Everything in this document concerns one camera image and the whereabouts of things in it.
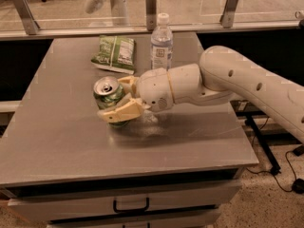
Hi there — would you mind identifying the black metal stand leg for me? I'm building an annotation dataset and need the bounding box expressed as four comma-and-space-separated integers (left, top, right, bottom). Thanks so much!
245, 115, 281, 176

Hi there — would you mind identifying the black power cable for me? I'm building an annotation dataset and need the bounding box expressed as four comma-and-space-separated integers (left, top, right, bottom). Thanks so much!
246, 117, 304, 195

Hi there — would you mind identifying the right metal railing bracket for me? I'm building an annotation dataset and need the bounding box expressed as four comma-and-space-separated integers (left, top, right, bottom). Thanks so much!
219, 0, 238, 29

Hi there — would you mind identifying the black drawer handle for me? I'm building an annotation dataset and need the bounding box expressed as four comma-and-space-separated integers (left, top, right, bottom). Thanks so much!
112, 198, 150, 214

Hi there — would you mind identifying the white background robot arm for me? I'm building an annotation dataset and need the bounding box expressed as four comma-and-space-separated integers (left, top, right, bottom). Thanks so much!
85, 0, 129, 26

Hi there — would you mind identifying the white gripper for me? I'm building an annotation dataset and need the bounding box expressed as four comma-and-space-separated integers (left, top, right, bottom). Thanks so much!
97, 68, 174, 124

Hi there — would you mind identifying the left metal railing bracket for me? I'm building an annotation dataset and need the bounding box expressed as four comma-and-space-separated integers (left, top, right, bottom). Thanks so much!
11, 0, 40, 35

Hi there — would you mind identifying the green soda can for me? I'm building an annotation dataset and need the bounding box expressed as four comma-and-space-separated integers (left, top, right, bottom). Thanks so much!
92, 75, 130, 128

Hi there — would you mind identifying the green chip bag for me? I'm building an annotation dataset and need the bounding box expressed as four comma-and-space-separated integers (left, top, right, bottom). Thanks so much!
91, 36, 135, 74

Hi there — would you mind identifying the clear plastic water bottle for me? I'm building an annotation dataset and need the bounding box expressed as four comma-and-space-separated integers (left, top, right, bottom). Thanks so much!
150, 13, 173, 69

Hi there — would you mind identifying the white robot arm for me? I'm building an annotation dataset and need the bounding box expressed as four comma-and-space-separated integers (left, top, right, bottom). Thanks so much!
94, 46, 304, 143

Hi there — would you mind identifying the middle metal railing bracket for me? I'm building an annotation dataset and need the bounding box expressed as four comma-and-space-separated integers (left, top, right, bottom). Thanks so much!
145, 0, 157, 30

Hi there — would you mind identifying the metal railing bracket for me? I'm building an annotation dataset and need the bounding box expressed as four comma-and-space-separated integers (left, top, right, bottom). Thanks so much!
219, 0, 238, 29
11, 0, 40, 35
145, 0, 157, 30

+ + + + + + +

Pictures stay out; everything else in the entries is copied exactly.

→ **Expected answer**:
Everything in this document concerns one camera image and the whereabouts of things in it.
Hi there — would you mind identifying the black metal stand leg for me? I'm building an annotation dataset and need the bounding box expressed as four comma-and-space-separated integers (left, top, right, bottom). Thanks so much!
245, 115, 281, 176

Hi there — would you mind identifying the black power cable for me? I'm building an annotation dataset and need the bounding box expressed as four comma-and-space-separated integers (left, top, right, bottom). Thanks so much!
246, 117, 304, 195

Hi there — would you mind identifying the right metal railing bracket for me? I'm building an annotation dataset and need the bounding box expressed as four comma-and-space-separated integers (left, top, right, bottom). Thanks so much!
219, 0, 238, 29

Hi there — would you mind identifying the black drawer handle for me? I'm building an annotation dataset and need the bounding box expressed as four comma-and-space-separated integers (left, top, right, bottom). Thanks so much!
112, 198, 150, 214

Hi there — would you mind identifying the white background robot arm for me? I'm building an annotation dataset and need the bounding box expressed as four comma-and-space-separated integers (left, top, right, bottom). Thanks so much!
85, 0, 129, 26

Hi there — would you mind identifying the white gripper for me? I'm building an annotation dataset and need the bounding box expressed as four comma-and-space-separated integers (left, top, right, bottom). Thanks so much!
97, 68, 174, 124

Hi there — would you mind identifying the left metal railing bracket for me? I'm building an annotation dataset and need the bounding box expressed as four comma-and-space-separated integers (left, top, right, bottom). Thanks so much!
11, 0, 40, 35

Hi there — would you mind identifying the green soda can for me? I'm building an annotation dataset and need the bounding box expressed as four comma-and-space-separated integers (left, top, right, bottom). Thanks so much!
92, 75, 130, 128

Hi there — would you mind identifying the green chip bag for me? I'm building an annotation dataset and need the bounding box expressed as four comma-and-space-separated integers (left, top, right, bottom). Thanks so much!
91, 36, 135, 74

Hi there — would you mind identifying the clear plastic water bottle for me? I'm building an annotation dataset and need the bounding box expressed as four comma-and-space-separated integers (left, top, right, bottom). Thanks so much!
150, 13, 173, 69

Hi there — would you mind identifying the white robot arm for me? I'm building an annotation dataset and need the bounding box expressed as four comma-and-space-separated integers (left, top, right, bottom). Thanks so much!
94, 46, 304, 143

Hi there — would you mind identifying the middle metal railing bracket for me? I'm building an annotation dataset and need the bounding box expressed as four comma-and-space-separated integers (left, top, right, bottom). Thanks so much!
145, 0, 157, 30

Hi there — would you mind identifying the metal railing bracket for me? I'm building an annotation dataset and need the bounding box expressed as four comma-and-space-separated integers (left, top, right, bottom). Thanks so much!
219, 0, 238, 29
11, 0, 40, 35
145, 0, 157, 30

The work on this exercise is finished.